ASSIGNMENT: Go through the records and show each line where the word "hand" occurs.

Segment Start: RECORDS SHOWN

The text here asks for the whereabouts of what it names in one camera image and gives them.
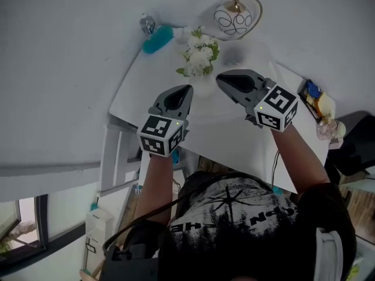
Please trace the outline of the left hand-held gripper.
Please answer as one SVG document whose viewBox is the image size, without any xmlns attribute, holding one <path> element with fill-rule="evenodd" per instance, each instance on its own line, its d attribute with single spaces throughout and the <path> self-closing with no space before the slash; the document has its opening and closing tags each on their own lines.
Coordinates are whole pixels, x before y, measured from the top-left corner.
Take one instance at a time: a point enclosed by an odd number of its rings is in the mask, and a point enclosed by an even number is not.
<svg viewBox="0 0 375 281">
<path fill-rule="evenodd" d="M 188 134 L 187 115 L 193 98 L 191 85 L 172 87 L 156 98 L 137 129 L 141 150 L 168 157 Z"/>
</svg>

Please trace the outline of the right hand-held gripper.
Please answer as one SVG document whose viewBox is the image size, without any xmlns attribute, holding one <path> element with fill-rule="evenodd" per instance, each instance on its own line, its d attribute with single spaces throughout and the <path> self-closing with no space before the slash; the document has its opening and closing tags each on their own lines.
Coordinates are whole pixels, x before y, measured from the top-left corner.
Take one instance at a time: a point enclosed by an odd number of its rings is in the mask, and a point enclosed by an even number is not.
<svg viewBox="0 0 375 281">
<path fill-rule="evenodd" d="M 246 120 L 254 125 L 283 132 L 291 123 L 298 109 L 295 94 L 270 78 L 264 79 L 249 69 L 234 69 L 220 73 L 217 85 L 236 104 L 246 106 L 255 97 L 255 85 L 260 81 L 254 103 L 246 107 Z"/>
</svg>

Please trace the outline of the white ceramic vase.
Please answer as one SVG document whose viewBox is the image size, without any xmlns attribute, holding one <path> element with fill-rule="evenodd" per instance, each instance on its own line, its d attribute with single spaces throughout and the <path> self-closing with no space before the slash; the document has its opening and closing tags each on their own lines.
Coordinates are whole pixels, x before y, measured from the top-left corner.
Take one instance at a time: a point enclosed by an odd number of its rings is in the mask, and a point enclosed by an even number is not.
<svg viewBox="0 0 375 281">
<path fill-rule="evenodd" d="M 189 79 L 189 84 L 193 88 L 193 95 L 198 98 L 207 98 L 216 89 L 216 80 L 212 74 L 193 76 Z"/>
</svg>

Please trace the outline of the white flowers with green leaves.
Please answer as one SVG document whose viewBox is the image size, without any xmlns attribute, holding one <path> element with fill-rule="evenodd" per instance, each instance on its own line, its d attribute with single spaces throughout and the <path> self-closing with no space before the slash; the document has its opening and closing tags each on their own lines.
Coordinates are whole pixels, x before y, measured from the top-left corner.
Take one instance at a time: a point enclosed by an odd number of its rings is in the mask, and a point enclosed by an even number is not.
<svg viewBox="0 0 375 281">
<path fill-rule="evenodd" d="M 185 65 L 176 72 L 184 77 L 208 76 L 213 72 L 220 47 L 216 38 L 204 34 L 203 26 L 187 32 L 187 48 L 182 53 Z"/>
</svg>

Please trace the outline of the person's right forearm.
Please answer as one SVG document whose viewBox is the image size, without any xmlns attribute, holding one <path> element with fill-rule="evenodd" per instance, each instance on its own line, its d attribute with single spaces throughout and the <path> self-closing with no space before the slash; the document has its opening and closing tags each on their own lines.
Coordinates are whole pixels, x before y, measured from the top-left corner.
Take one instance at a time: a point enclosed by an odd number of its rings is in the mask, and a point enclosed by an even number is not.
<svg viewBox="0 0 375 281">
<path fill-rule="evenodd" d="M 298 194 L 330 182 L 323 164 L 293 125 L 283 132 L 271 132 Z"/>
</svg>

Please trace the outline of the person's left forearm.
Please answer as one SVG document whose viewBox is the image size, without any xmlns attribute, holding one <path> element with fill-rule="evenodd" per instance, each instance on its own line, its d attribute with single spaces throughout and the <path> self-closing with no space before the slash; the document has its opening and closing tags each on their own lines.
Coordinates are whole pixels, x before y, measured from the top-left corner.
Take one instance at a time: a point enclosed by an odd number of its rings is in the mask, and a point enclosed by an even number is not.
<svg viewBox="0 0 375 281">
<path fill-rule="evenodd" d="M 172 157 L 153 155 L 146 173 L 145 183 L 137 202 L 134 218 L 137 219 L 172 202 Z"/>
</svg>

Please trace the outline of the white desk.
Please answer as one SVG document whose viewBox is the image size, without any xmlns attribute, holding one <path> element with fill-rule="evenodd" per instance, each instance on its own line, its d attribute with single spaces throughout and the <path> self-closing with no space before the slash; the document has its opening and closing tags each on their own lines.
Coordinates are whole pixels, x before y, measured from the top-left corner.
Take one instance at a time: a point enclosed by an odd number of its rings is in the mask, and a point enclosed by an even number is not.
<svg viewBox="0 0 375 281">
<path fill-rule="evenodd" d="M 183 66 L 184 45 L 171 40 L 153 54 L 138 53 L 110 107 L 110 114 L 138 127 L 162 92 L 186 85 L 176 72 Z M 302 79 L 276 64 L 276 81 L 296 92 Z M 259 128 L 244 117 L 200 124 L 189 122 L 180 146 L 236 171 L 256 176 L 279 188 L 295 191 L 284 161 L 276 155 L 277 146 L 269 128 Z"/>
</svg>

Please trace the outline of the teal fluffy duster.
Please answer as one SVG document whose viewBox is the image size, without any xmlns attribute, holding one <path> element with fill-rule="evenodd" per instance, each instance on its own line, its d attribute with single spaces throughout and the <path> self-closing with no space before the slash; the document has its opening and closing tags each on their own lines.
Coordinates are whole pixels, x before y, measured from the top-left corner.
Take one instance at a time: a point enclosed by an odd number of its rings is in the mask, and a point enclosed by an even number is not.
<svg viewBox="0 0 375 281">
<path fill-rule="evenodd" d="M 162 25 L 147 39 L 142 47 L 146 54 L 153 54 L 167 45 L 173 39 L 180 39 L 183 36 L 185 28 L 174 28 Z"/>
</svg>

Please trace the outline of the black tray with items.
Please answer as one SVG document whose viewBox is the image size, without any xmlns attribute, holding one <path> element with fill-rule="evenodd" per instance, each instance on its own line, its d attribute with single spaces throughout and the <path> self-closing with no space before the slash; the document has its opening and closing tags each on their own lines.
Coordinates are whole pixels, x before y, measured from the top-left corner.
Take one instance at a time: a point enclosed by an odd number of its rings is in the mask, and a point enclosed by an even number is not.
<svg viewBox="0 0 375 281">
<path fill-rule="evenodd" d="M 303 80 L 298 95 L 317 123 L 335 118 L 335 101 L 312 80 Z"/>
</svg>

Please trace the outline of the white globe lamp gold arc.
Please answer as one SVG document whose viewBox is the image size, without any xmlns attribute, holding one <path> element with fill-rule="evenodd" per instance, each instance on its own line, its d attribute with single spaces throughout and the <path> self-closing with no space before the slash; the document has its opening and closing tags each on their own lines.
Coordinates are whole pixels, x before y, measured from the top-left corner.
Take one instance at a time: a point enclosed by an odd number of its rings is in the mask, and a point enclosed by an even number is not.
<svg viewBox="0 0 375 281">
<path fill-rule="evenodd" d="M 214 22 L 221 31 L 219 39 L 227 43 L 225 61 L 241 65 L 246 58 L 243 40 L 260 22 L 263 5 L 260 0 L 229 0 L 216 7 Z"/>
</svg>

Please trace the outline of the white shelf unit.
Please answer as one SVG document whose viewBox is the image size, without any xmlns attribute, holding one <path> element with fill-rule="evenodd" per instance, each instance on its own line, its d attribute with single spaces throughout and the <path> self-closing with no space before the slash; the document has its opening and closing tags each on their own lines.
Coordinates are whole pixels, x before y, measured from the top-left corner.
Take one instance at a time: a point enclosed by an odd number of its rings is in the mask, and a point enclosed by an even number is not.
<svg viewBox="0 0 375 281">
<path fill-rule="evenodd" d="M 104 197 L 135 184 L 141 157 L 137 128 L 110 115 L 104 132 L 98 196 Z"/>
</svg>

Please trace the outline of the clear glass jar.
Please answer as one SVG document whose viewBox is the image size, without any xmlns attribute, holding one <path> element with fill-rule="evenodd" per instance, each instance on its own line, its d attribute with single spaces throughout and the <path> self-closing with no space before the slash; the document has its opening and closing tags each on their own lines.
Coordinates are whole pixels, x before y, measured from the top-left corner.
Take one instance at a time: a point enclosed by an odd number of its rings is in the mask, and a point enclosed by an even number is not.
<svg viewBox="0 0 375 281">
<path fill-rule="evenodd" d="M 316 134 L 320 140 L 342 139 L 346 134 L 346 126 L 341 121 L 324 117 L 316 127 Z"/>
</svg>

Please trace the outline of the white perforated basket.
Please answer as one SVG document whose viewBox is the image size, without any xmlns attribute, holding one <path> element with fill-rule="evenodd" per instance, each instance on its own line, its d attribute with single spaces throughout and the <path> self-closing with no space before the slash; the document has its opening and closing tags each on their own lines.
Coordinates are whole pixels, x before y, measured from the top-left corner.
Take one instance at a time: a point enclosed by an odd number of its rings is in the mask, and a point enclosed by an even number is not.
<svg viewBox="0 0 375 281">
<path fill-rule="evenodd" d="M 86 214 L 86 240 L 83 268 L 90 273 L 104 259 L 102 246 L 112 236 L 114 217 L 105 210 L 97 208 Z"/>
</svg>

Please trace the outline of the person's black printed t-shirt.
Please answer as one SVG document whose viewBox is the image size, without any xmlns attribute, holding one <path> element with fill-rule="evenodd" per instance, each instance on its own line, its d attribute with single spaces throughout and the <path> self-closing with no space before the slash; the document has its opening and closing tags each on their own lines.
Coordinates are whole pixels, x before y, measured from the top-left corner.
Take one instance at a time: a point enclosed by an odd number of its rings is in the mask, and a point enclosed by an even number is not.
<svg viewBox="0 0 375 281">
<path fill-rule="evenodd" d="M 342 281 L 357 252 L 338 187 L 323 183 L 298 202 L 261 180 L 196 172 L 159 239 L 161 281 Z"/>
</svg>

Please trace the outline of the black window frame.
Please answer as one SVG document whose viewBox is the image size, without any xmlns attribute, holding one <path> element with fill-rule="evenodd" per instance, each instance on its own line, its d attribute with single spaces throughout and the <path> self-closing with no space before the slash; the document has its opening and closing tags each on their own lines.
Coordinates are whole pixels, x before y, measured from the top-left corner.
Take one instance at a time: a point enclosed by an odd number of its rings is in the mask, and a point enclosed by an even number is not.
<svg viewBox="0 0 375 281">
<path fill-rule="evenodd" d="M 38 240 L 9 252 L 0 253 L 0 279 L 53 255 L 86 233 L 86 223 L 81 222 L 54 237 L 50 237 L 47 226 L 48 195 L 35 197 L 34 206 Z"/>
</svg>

Segment End: RECORDS SHOWN
Segment Start: RECORDS SHOWN

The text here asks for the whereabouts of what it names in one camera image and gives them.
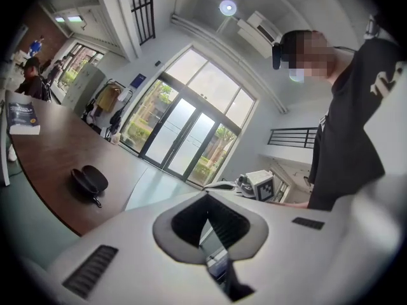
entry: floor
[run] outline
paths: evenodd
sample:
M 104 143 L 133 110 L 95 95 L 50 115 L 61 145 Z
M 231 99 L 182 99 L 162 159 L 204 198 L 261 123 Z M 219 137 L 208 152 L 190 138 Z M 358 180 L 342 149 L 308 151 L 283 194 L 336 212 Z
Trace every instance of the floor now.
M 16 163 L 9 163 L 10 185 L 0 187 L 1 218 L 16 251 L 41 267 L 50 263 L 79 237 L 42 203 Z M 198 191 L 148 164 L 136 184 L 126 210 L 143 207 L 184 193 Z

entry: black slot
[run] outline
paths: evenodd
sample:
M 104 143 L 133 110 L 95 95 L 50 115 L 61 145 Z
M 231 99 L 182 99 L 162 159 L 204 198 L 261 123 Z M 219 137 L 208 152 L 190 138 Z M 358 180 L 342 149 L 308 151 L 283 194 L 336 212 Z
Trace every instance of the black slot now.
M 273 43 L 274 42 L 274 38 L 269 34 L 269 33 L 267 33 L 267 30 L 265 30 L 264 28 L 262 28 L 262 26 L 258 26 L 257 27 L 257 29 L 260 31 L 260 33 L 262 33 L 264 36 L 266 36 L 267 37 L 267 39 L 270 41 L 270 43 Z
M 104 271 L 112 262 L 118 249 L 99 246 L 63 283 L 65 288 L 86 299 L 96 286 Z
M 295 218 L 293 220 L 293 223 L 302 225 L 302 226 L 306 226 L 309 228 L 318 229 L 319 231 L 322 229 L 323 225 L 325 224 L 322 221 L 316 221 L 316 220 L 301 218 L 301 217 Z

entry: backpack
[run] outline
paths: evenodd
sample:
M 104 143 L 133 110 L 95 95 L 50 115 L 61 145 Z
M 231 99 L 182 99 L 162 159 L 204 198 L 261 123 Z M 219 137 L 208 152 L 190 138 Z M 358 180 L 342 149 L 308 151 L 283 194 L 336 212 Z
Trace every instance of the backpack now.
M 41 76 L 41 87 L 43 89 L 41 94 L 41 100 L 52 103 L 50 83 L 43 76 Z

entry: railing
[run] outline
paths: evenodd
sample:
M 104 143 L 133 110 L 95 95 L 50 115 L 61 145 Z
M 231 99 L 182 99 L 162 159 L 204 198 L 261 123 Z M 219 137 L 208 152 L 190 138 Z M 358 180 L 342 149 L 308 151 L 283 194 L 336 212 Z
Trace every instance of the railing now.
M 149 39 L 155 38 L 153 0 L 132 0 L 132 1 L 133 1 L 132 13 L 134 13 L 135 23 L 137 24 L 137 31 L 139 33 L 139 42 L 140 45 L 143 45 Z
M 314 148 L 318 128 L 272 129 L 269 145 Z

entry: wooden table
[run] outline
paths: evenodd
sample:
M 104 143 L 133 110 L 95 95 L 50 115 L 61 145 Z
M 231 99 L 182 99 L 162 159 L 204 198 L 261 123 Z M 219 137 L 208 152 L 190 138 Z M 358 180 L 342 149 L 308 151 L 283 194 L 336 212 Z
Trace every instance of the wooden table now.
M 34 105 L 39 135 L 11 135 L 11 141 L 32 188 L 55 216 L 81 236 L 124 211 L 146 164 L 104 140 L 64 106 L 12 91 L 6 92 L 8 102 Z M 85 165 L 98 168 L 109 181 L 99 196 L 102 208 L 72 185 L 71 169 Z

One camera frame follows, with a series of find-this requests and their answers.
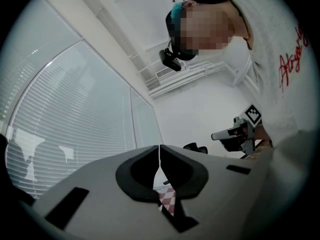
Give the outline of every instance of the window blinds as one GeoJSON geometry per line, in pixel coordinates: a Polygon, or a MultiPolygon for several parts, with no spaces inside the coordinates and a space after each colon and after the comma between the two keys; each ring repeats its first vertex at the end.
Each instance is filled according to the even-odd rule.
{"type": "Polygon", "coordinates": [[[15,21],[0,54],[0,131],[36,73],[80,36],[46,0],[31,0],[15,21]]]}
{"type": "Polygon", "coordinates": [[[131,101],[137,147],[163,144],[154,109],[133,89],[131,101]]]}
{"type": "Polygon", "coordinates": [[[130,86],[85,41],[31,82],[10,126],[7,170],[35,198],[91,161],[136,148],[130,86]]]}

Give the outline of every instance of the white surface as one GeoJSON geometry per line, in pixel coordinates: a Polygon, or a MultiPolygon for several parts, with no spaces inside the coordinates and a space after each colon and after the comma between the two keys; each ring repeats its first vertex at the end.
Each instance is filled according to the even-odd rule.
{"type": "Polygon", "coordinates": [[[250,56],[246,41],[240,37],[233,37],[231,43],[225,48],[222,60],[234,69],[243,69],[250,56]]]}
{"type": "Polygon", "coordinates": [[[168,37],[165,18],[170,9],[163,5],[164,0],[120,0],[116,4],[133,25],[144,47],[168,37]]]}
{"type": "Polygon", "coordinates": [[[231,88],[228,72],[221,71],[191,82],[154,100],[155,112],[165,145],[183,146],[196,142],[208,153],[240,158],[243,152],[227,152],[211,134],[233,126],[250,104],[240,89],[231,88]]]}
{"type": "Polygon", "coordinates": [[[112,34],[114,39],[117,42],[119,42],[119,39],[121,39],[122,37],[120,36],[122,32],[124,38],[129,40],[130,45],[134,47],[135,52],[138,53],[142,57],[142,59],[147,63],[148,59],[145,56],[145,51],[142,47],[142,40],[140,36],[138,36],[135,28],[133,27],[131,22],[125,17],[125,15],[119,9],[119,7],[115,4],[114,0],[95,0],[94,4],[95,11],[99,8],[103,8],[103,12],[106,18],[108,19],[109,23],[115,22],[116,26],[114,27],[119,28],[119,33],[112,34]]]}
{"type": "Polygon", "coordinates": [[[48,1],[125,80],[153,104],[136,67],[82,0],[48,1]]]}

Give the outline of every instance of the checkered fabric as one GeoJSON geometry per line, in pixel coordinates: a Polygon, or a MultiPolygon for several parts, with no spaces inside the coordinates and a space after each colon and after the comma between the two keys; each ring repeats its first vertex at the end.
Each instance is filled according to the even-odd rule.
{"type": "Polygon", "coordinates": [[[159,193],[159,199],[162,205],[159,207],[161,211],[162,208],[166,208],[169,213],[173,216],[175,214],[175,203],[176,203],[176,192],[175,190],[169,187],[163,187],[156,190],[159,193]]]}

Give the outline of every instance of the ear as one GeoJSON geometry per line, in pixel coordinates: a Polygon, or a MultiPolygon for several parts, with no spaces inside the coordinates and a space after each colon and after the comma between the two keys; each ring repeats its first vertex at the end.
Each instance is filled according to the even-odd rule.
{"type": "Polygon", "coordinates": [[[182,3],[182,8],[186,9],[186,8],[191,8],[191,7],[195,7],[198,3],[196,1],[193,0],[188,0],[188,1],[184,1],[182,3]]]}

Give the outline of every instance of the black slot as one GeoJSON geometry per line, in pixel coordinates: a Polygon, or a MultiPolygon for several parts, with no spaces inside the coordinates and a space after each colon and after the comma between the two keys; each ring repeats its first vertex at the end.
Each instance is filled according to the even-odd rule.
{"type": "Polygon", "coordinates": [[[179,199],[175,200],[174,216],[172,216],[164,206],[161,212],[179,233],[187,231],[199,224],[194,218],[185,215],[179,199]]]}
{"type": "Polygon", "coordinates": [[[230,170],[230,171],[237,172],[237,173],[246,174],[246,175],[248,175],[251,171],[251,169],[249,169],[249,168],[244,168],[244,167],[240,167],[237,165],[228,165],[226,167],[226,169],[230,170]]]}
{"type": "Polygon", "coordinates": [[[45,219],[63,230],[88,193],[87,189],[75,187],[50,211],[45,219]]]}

Segment End: RECORDS SHOWN

YOUR RESPONSE:
Please trace the outline of the left hand-held gripper.
Please trace the outline of the right hand-held gripper.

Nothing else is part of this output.